My primary research interests are in the area of natural language processing (NLP), and specifically, in multimodal semantics. This area of computational semantics aims at making purely text-based models of meaning interact with other modalities, such as visual and sensorimotor, and thus simulate how humans acquire and process information and draw inferences using all available modalities. Specifically, I focus on interfacing the linguistic modality with its visual counterpart through the cross-modal learning paradigm.
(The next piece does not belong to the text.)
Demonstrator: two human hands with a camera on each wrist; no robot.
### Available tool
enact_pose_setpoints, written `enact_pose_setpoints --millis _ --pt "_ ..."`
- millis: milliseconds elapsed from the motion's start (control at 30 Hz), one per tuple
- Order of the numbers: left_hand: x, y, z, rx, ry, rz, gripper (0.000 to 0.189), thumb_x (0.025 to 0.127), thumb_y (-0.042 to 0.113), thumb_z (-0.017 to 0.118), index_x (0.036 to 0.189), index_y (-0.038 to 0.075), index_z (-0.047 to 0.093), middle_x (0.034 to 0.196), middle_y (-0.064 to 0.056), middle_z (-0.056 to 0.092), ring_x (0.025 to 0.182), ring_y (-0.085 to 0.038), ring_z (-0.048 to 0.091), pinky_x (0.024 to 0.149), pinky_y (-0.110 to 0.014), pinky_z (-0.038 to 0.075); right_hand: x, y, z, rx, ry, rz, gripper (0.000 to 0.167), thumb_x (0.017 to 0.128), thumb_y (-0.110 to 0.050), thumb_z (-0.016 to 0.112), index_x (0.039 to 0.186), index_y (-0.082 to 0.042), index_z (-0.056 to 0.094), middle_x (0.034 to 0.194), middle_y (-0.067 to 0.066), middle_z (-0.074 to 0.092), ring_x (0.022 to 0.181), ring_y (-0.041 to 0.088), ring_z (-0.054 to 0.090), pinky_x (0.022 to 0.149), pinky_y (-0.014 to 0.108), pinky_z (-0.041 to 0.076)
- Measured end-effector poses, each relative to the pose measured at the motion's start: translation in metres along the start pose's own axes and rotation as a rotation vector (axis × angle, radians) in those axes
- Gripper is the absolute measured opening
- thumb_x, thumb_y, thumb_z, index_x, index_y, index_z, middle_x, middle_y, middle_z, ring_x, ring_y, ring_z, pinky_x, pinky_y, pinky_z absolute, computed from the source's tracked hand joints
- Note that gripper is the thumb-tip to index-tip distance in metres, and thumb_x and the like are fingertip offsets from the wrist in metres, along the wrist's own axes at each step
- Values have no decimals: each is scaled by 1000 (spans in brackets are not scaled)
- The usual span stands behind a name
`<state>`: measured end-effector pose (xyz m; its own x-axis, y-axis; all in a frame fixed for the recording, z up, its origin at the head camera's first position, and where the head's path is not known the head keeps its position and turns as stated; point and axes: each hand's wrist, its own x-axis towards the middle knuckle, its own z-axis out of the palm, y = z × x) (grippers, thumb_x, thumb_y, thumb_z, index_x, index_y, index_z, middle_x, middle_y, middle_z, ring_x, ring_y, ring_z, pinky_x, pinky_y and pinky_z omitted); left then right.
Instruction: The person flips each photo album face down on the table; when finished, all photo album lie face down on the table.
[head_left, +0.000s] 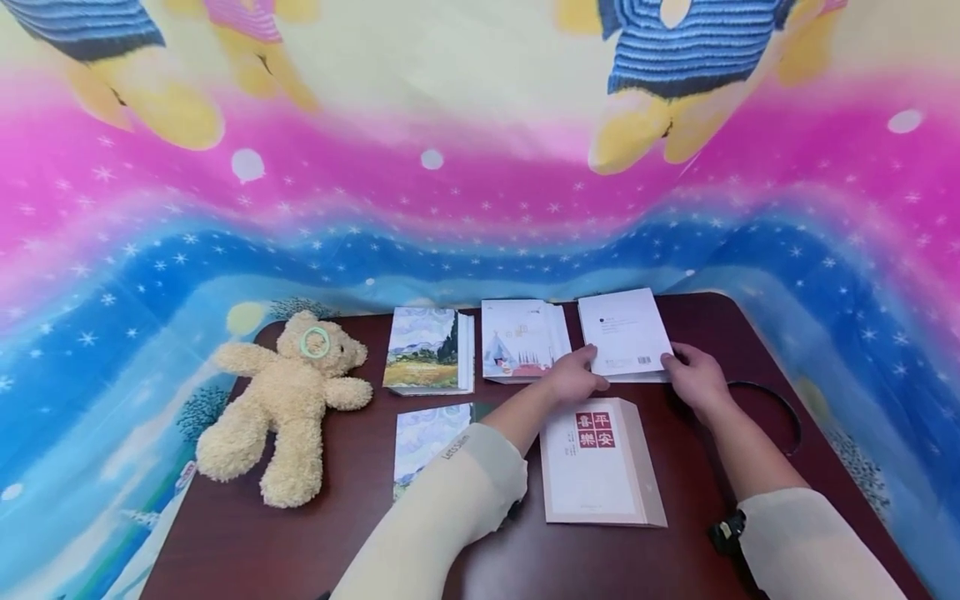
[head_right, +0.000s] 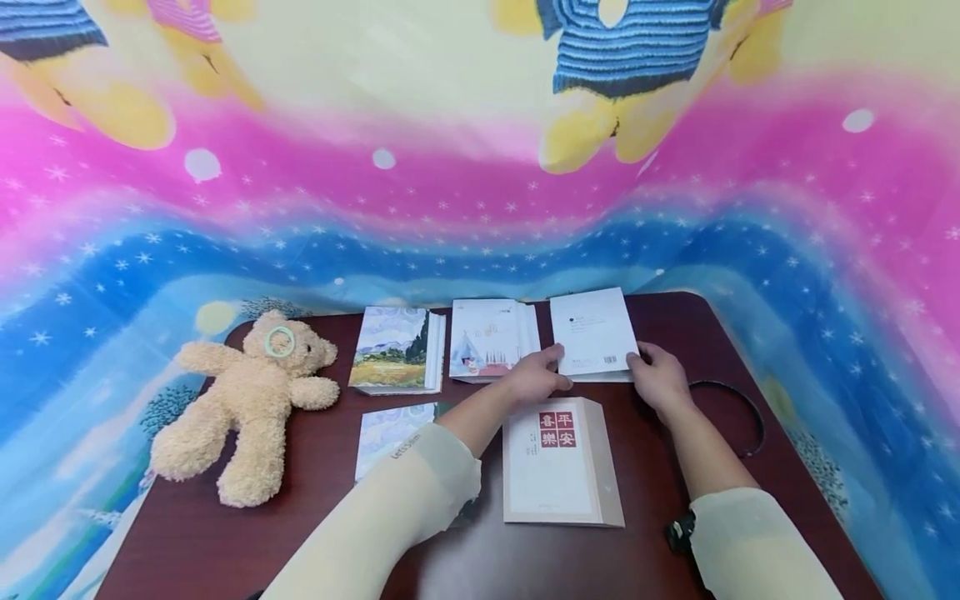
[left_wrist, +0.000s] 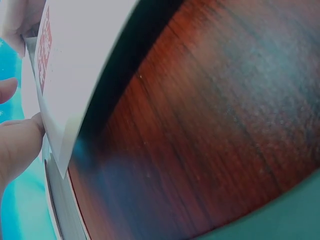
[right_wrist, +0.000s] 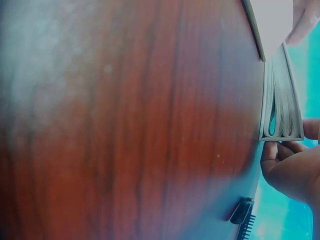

So far, I’ve work on demonstrating how cross-modal mapping can be used in novel computational tasks in computer vision (attribute learning) and NLP (learning word embeddings). Given the promising results of cross-modal mapping in several tasks, I’ve looked into ways to improve the learning of mapping algorithms by exploiting ideas from other discriminative tasks as well as from domain adaptation.
When the thunder rolled, the wampimuk ran behind the oak. Most of us, after hearing this sentence would create visual expectations about how wampimuks look like. Humans are able to reason across modalities even when exposed to limited linguistic input, which is obviously the case for novel concepts and rare words. Currently, I’m investigating to which extend distributional semantics and cross-modal mapping can come together to simulate cross-modal reasoning in the way that humans do.
In the near future, I’m planning to demonstrate that cross-modal mapping combined with recent advances in computer vision can provide a window to computational models of meanings through concept image generation.